At CARDFREE, we ensure Merchant Mobile Apps delight users and keep them engaged. From innovative solutions for Offers and Loyalty to Stored Value and Order Ahead, we are building products that power user engagement and measure key metrics so merchants can sharpen their mobile business. We have won the best Mobile Startup Award with the MEA, listed as part of the Red Herring Top 100 North America Award, and are also powering the Dunkin’ Donuts mobile application.
The Sr. DevOps Engineer is responsible for the integrity and stability of production and non-production systems. This includes installation, monitoring, maintenance, support, and design.
As a part of the Operations team, this role participates in building scalable solutions that millions of users are and will be using as their primary mobile interface to submit and pay for their orders. We nurture creativity and encourage individuality to generate a great work environment with personality. In turn, we encourage talent that doesn’t always want to do it the corporate way but strives to create innovative solutions that amaze and have some fun while doing it while building good internal team relationships.
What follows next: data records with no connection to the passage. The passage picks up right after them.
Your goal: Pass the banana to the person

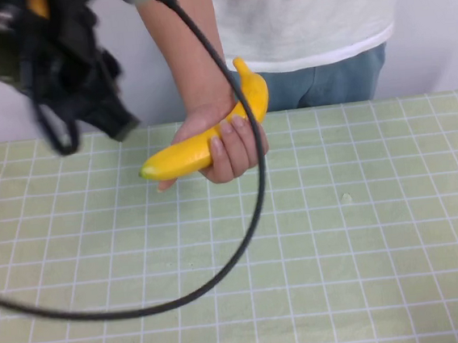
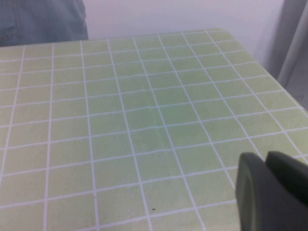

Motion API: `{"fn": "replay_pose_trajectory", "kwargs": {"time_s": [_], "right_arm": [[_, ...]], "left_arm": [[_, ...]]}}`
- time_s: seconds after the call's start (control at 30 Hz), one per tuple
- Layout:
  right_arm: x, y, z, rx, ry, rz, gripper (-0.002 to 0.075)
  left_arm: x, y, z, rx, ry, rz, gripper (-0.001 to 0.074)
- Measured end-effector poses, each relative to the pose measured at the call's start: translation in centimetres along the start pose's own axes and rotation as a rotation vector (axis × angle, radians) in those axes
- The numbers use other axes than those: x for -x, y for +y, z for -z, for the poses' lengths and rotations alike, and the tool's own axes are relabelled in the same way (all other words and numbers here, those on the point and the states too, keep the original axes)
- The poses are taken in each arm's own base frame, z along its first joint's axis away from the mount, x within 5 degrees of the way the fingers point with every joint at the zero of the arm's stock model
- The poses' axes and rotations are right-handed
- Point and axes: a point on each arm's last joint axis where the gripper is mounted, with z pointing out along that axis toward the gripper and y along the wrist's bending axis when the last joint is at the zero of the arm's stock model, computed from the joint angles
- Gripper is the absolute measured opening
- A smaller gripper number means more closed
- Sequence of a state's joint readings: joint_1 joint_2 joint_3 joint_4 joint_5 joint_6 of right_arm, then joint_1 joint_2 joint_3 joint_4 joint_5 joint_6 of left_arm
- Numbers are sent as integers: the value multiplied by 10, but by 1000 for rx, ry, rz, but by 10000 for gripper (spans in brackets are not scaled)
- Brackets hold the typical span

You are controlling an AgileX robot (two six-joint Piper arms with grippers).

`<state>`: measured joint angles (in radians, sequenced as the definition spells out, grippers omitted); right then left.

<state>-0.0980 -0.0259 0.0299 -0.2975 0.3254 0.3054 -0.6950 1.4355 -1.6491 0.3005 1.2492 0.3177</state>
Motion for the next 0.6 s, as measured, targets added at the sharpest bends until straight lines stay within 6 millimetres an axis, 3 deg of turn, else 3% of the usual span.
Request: {"fn": "replay_pose_trajectory", "kwargs": {"time_s": [0.07,0.17,0.43,0.6], "right_arm": [[0,0,0,0,0,0,-9],[0,0,0,0,0,0,-9],[0,0,0,0,0,0,-9],[0,0,0,0,0,0,-9]], "left_arm": [[-6,1,14,2,-28,16,83],[-18,-3,27,-15,-52,48,21],[-69,-22,41,-41,-28,96,0],[-90,-30,46,-44,-22,180,-1]]}}
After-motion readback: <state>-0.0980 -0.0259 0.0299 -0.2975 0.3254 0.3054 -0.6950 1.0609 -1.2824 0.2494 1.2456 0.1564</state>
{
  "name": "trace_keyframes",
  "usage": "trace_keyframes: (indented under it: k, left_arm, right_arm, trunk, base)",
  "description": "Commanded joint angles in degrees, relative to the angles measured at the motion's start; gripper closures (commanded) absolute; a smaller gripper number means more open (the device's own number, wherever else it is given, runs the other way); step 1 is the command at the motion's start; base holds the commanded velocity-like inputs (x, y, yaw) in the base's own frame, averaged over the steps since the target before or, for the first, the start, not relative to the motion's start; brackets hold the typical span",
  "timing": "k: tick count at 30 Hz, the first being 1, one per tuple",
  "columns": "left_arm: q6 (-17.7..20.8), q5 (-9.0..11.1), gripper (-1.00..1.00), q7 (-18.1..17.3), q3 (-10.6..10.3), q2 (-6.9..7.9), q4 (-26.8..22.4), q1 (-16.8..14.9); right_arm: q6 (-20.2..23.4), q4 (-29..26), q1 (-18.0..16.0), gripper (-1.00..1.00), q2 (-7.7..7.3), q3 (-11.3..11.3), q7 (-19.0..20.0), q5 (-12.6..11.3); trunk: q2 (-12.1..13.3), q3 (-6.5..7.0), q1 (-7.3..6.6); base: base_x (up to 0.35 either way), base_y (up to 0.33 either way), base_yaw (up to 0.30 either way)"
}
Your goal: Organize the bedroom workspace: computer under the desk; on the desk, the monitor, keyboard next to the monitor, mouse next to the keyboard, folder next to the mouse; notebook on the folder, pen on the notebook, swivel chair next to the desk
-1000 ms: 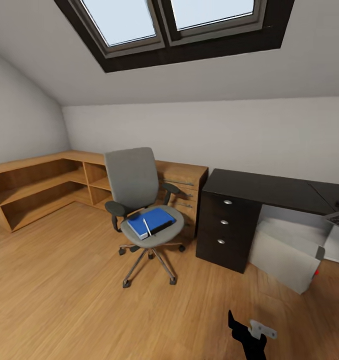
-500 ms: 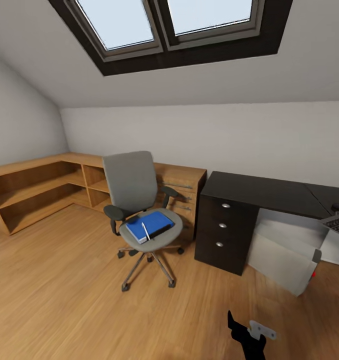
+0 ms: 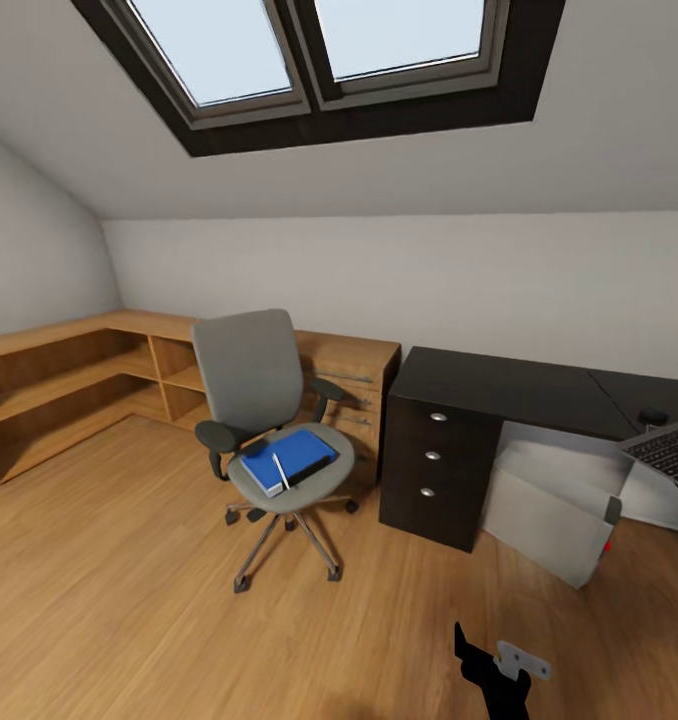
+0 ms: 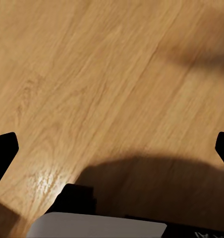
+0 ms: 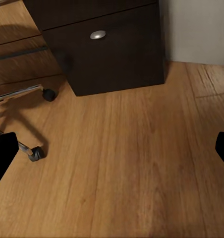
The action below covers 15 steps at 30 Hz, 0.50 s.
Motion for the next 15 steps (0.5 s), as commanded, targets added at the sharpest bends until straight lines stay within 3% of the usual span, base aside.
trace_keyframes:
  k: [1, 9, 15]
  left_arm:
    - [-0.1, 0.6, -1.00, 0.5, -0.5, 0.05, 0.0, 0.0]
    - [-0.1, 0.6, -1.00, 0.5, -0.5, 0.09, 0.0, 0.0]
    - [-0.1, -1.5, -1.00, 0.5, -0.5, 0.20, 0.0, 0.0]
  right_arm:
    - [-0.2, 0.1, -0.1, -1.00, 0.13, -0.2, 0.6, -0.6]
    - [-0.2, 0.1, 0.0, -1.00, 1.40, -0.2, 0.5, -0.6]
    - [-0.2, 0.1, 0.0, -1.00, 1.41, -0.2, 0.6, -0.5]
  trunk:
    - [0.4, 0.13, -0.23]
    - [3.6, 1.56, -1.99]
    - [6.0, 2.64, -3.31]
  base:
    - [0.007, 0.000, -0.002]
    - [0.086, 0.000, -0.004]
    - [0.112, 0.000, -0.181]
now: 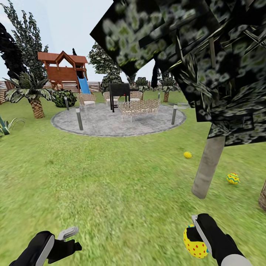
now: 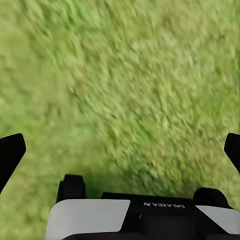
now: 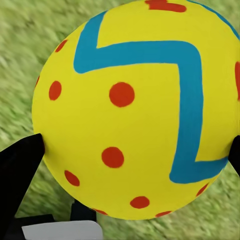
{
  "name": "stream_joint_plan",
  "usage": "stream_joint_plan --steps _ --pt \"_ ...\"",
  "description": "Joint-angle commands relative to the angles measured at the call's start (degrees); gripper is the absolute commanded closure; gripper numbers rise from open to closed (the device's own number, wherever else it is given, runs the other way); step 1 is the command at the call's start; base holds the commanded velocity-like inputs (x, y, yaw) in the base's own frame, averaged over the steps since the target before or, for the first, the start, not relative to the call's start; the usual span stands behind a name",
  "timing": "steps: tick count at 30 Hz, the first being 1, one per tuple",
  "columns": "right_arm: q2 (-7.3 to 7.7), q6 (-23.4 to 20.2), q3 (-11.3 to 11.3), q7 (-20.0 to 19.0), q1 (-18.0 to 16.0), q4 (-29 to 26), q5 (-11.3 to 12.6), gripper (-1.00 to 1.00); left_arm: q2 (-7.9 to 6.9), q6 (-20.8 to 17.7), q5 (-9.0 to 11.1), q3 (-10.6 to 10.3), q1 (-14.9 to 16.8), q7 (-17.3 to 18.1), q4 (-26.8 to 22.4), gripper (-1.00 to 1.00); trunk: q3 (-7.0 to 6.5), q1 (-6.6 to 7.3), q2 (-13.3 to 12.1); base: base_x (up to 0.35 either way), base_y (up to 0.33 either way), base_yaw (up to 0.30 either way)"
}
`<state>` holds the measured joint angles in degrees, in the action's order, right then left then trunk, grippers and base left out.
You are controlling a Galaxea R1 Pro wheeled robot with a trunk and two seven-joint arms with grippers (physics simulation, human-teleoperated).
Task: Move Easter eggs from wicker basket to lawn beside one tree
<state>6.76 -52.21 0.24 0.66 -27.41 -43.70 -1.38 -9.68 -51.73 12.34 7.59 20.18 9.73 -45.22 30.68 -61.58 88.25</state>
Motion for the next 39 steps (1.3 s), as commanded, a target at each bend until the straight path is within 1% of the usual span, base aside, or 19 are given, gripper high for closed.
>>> stream_joint_plan --steps 1,28,33,35,39 --pt "0.00 -0.26 0.03 0.04 -0.02 -0.06 -0.11 1.00 0.02 -0.27 -0.13 0.14 0.03 0.29 -0.04 -1.00 0.25 -0.22 0.45 0.000 0.000 0.000" --pt "0.00 -0.26 0.03 0.04 -0.04 -0.06 -0.02 1.00 0.02 -0.28 -0.13 0.15 0.03 0.29 -0.13 -1.00 5.09 -6.15 11.28 0.000 0.000 0.000" --pt "-0.06 -0.17 0.17 -0.27 -0.01 -0.06 0.17 1.00 0.02 -0.30 -0.12 0.18 0.03 0.29 -0.06 -1.00 5.09 -6.15 11.28 0.000 0.000 0.000" --pt "-0.62 -0.24 0.21 -0.19 -0.01 0.01 -0.34 1.00 0.02 -0.26 -0.16 0.15 0.03 0.22 -0.04 -1.00 5.09 -6.15 11.28 0.000 0.000 0.000" --pt "-0.71 -0.17 0.12 -0.08 -0.02 0.02 -0.37 1.00 0.03 -0.27 -0.15 0.15 0.03 0.20 0.01 -1.00 5.09 -6.15 11.28 0.019 0.000 0.000"
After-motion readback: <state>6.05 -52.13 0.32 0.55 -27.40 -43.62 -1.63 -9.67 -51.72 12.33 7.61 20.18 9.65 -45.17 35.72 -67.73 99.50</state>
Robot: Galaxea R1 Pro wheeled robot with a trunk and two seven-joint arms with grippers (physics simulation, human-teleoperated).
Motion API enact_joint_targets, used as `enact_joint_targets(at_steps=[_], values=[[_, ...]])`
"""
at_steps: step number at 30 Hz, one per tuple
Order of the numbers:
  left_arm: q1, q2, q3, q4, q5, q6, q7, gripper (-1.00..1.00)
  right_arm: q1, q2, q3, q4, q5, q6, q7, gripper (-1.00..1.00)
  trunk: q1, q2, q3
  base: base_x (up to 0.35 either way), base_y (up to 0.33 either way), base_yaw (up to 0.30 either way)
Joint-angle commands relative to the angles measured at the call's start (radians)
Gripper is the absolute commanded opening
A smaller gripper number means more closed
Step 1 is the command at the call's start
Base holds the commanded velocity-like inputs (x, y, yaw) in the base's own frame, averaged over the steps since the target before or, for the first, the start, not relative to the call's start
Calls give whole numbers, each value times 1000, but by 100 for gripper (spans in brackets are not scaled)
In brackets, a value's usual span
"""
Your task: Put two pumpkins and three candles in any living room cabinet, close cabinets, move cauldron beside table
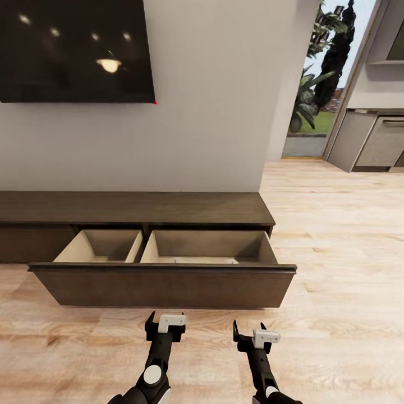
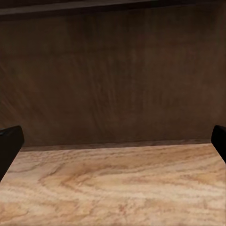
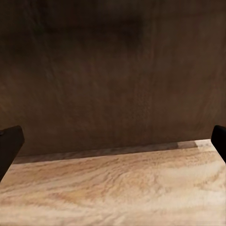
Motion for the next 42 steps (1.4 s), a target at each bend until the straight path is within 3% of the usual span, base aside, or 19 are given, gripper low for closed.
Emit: enact_joint_targets(at_steps=[1,4,9,12,42], values=[[-1,0,-4,0,11,-8,5,100,-1,0,8,0,-1,-2,-10,100,0,0,-1,0,0,0],[-1,1,-4,0,11,-8,5,100,-1,0,4,-1,-2,-1,-12,100,0,0,-1,0,0,0],[-1,1,-4,0,11,-8,6,100,-1,0,-72,-1,0,-3,-12,100,0,0,-1,0,0,0],[-1,1,-4,0,11,-8,5,100,-1,0,-87,-2,1,-8,-12,100,0,0,-1,0,0,0],[-1,0,-7,0,9,-6,2,100,-1,2,-82,-13,22,-2,-12,100,0,0,-1,33,7,0]])
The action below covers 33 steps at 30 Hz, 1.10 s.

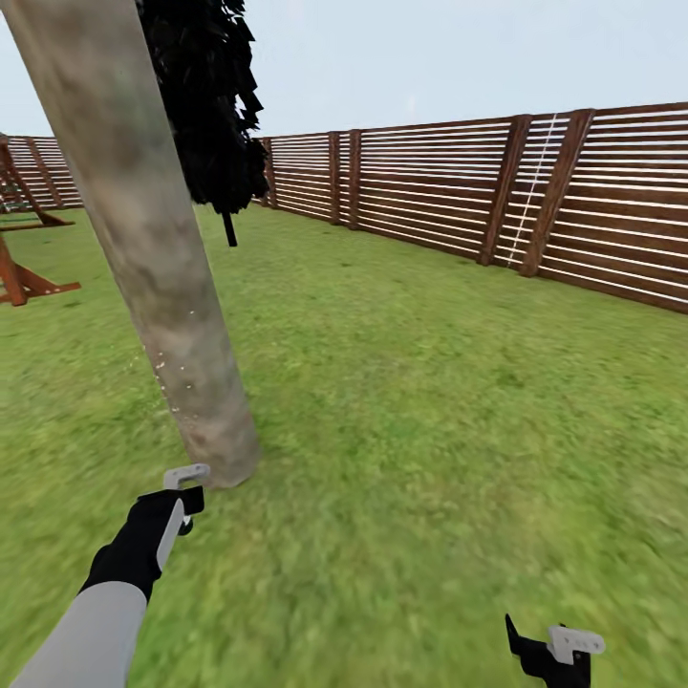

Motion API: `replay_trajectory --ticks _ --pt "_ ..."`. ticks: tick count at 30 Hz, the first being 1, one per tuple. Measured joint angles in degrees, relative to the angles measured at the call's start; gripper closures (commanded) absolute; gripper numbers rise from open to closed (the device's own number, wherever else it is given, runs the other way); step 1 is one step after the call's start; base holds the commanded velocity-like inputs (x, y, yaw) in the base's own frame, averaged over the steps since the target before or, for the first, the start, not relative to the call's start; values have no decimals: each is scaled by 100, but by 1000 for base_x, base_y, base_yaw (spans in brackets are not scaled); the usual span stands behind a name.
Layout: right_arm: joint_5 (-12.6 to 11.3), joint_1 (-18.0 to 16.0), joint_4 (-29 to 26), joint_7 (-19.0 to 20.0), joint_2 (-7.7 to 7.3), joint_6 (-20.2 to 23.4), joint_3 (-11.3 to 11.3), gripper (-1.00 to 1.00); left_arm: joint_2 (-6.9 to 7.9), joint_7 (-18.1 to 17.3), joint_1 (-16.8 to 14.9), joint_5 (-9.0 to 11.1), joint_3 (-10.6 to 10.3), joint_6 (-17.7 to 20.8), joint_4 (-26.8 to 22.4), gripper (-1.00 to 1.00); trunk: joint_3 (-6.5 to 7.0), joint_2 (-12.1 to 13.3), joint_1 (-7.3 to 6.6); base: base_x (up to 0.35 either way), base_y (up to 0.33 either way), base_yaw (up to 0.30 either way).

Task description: In the garden, pick up the pesticide atomizer on the floor and spray pesticide onto both trees until each tree trunk is fully covered.

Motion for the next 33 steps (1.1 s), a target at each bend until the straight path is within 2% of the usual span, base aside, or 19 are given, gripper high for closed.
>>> replay_trajectory --ticks 6,13,17,23,25,26,27,28,29,31,33 --pt "0 0 6 0 0 0 0 -100 7 0 0 16 -16 13 -1 100 0 0 0 206 -207 272" --pt "0 0 7 0 0 0 0 -100 3 -8 0 39 -21 13 -44 100 0 0 0 10 -273 28" --pt "0 0 10 0 0 0 0 -100 -51 1 0 73 -41 -1 57 100 0 0 0 85 -257 0" --pt "0 0 17 -9 -6 0 -4 -100 -59 4 1 44 -69 1 284 100 0 0 0 64 -59 0" --pt "0 0 18 -9 -8 0 -3 -100 -34 13 3 36 -70 -42 684 100 -1 0 1 1 -1 0" --pt "0 0 18 -9 -8 0 -1 -100 -10 15 4 23 -68 -105 1001 100 -1 0 1 0 0 0" --pt "0 0 18 -7 -8 0 0 -100 72 17 2 -5 -69 -566 1472 100 -1 0 1 0 0 0" --pt "0 0 18 -8 -8 0 0 -100 151 19 1 -15 -69 -975 1694 100 0 0 0 0 0 0" --pt "0 0 18 -7 -8 0 0 -100 244 19 -8 -17 -39 -1212 1889 100 0 0 0 0 0 0" --pt "0 0 18 -8 -8 0 -2 -100 354 24 -52 -4 -36 -1336 2012 100 0 0 0 0 0 0" --pt "0 0 18 -9 -8 0 -1 -100 393 32 -87 -1 -48 -1356 2050 100 0 0 0 0 0 0"
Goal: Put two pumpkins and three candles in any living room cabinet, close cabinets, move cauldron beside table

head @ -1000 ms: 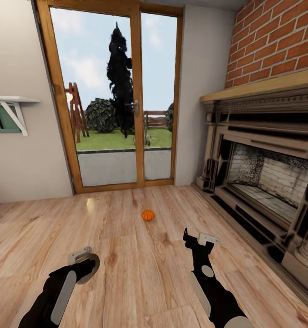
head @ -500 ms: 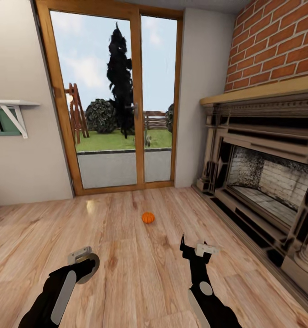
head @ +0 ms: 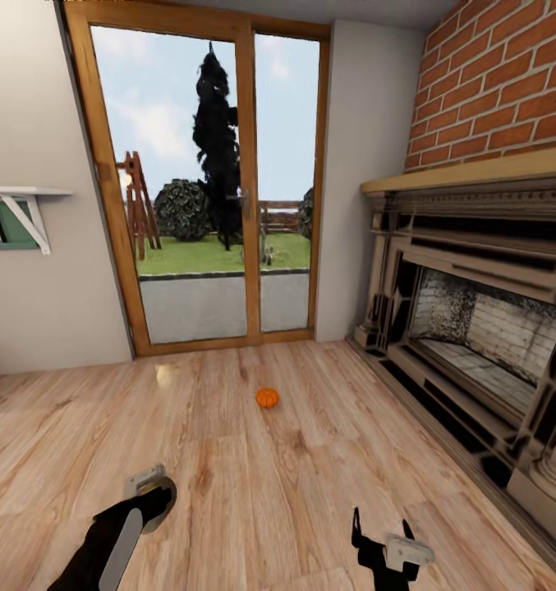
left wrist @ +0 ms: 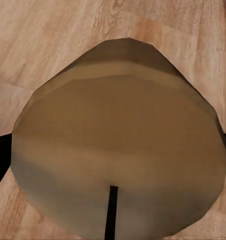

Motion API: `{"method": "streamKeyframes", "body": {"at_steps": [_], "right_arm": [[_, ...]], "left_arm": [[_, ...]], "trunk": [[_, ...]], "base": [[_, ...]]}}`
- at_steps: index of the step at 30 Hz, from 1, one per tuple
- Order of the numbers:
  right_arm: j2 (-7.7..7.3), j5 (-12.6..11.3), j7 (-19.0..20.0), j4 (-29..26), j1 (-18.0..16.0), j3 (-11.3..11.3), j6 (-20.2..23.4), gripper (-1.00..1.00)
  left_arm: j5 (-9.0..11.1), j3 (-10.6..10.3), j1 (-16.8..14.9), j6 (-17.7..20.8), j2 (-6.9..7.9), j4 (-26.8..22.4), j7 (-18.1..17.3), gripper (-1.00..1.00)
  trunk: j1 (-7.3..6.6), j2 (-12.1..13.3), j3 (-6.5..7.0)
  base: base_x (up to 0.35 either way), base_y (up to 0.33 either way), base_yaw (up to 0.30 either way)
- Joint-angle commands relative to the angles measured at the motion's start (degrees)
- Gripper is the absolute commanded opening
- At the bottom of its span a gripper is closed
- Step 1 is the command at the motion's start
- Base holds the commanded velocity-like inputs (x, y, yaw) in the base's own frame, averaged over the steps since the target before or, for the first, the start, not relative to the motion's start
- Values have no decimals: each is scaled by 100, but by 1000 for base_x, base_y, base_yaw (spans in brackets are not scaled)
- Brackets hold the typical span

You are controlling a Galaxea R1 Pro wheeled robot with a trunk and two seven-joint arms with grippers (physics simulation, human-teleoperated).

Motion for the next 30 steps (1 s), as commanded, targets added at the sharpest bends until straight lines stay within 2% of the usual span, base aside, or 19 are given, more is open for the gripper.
{"method": "streamKeyframes", "body": {"at_steps": [1, 2, 3, 5, 6, 7, 11, 17, 24, 28, 30], "right_arm": [[-27, -20, -31, 233, 39, 32, -119, 100], [-30, -20, -30, 314, 46, 32, -171, 100], [-38, -21, -29, 610, 61, 36, -502, 100], [-34, -21, -29, 795, 67, 38, -733, 100], [-23, -21, -26, 1219, 71, 47, -938, 100], [-38, -26, -10, 1500, 69, 42, -989, 100], [-62, -29, 3, 1696, 65, 38, -1002, 100], [-66, -29, 15, 1921, 64, 40, -988, 100], [-72, -30, 18, 1937, 64, 40, -988, 100], [-64, -30, 24, 1937, 64, 40, -988, 100], [-64, -30, 24, 1937, 64, 40, -990, 100]], "left_arm": [[97, 6, -1, -200, 2, 377, 40, -100], [95, 6, -1, -292, 4, 476, 39, -100], [88, 1, -1, -764, 22, 948, 36, -100], [82, -10, -1, -1102, 30, 1281, 31, -100], [-84, -63, -1, -1534, 27, 1827, 33, -100], [-280, -200, -1, -1836, 12, 2223, 35, -100], [-392, -387, -1, -2348, -2, 2669, 36, -100], [-428, -503, -1, -2541, -47, 3163, 36, -100], [-429, -516, -1, -2563, -93, 3220, 36, -100], [-427, -521, -1, -2993, -101, 3219, 31, -100], [-429, -528, -1, -3073, -105, 3221, 29, -100]], "trunk": [[-23, 39, 13], [-45, 79, 31], [-67, 119, 48], [-111, 200, 84], [-133, 240, 102], [-155, 280, 122], [-243, 440, 205], [-375, 681, 336], [-529, 962, 483], [-529, 962, 494], [-529, 962, 500]], "base": [[0, 0, 0], [0, 0, 0], [0, 0, 0], [0, 0, 0], [0, 0, 0], [0, 0, -88], [0, 0, -168], [0, 0, -242], [0, 0, -277], [0, 0, -279], [0, 0, -282]]}}
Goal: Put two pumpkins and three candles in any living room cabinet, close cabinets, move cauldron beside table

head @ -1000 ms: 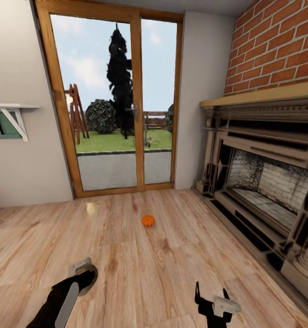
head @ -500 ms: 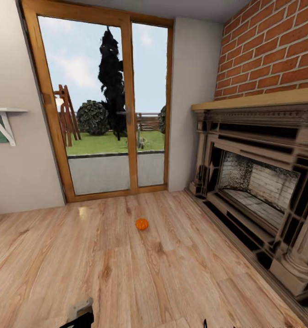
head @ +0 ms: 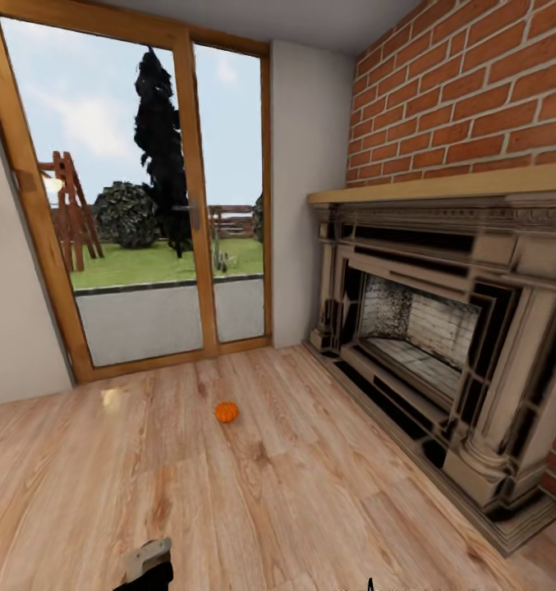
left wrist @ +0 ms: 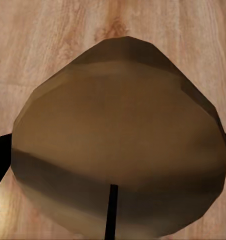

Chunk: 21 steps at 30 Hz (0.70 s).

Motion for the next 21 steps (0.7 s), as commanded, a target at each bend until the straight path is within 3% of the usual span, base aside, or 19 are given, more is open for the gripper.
{"method": "streamKeyframes", "body": {"at_steps": [1, 21], "right_arm": [[-4, -36, -35, 5, -6, 48, -17, 100], [15, -27, -33, 14, -6, 65, -19, 100]], "left_arm": [[43, 10, -1, -33, -5, -7, 6, -100], [25, -26, -1, -79, -53, 17, 14, -100]], "trunk": [[-1, -3, -3], [-1, -3, 44]], "base": [[0, 0, -283], [-38, -54, -285]]}}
The Sr. DevOps Engineer has a broad range of experience working in online e-commerce environments and is continually making a difference, adding his or her valuable skills to our platform solution. This role takes responsibility for critical contributions that have a big impact on the quality of our platform and services provided to our clients.
- You like to automate things. If it isn’t automated it isn’t complete.
- You are familiar with a variety of cloud based solutions and can recommend the best tool for the job.
- You are comfortable working in a fast-paced environment where direction changes quickly and process is always evolving.
- You are a self starter who doesn’t wait for someone to give them a task.
- You are able to communicate complicated ideas simply and clearly.
- You can work well with a geographically distributed team.
- You enjoy working directly with project managers, developers, and QA to ship quickly while maintaining stability.
- You would rather provide value today than pontificate on the perfect solution.
- You keep your cool and work well under pressure.
- Augment our stack for deploying our cloud based infrastructure
- Build tools to increase the velocity of our engineering teams
- Work with engineering teams to increase the operational stability of the platform
- Help drive the organization towards continuous delivery
- Daily system monitoring, verifying the integrity and availability of all hardware, server resources, systems and key processes, reviewing system and application logs, and verifying completion of scheduled jobs such as backups
- Implement a system for automatically scaling our platform to handle our increasing load
- Keeping systems patched, secure, and up to date
- Participating in maintenance events and on-call rotation
- Debug platform failures while working with the business on incident response
- Help ensure that in the event of catastrophic failure we can recover
- Additional duties as assigned
- 4+ years experience building and/or operating software in a production environment
- 2+ years experience working in a public cloud (AWS/GCE/Azure)
- Previous experience operating and scaling RDBMS
- Familiarity with scaling in a cloud native environment
- Understand how to monitor common types of applications
- A firm understanding of HTTP and how HTTP APIs work
- Firm understanding of how to administer Team City and CI/CD platform solutions (TeamCity, Jenkins)
- Advanced understanding of Git
- Familiarity using a Change Management tools to manage a fleet of server (Terraform, Chef, Ansible, Puppet)
- The ability to manage a mixed platform environment consisting of Linux and Windows
- Training engineering and new ops team members on our standard operating procedures.
Nice to Have:
- Demonstrated success scaling a platform
- You were a DBA in another life
- Experience with database management best practices on MySQL
- Experience administering windows servers
- Experience working with IIS or Tomcat
- Experience working in an PCI compliant organization
- Strong understanding of security best practices
- Worked with centralized logging. Eg: Splunk, ELK stack
- Experience with Monitoring Solutions (Prometheus, NewRelic, Grafana)
- Experience with Distributed cache (Redis, Memcached, Elasticache)